→ PROBLEM STATEMENT
Return, word for word, the lines of the listing below from the one with "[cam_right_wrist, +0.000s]" through the one with "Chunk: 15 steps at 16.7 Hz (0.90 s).", and no other lines.

→ DATA EXCERPT
^^^^^^^^^^^^^^^^
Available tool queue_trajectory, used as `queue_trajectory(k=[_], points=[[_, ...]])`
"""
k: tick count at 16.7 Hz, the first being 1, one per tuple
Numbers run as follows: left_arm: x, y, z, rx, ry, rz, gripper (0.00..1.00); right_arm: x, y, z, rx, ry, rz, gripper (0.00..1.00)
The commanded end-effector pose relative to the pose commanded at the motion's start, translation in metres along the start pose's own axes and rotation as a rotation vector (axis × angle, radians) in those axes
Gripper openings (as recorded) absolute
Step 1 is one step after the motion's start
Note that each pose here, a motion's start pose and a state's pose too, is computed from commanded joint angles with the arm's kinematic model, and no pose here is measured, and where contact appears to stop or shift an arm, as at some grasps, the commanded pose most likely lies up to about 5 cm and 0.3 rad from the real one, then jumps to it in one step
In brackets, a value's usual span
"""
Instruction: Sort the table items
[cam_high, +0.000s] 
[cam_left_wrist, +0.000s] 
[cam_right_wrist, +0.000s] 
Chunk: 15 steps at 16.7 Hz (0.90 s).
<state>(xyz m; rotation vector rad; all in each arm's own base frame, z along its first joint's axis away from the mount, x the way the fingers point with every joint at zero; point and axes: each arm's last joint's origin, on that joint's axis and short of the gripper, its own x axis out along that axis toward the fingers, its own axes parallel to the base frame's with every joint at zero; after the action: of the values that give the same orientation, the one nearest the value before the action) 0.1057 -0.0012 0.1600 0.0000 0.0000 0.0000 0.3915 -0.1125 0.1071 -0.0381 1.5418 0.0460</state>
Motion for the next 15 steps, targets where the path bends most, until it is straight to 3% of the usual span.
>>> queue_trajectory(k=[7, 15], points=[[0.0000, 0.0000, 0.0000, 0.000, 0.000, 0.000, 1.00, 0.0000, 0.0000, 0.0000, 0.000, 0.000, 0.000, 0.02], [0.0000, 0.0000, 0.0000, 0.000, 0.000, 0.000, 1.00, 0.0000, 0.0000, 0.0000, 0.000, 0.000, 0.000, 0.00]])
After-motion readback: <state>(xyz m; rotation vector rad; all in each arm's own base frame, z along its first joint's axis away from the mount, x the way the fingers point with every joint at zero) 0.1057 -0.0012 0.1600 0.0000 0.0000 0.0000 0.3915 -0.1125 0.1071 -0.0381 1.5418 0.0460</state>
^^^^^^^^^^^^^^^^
→ SOLUTION TO THIS TASK
[cam_right_wrist, +0.000s] 
Chunk: 15 steps at 16.7 Hz (0.90 s).

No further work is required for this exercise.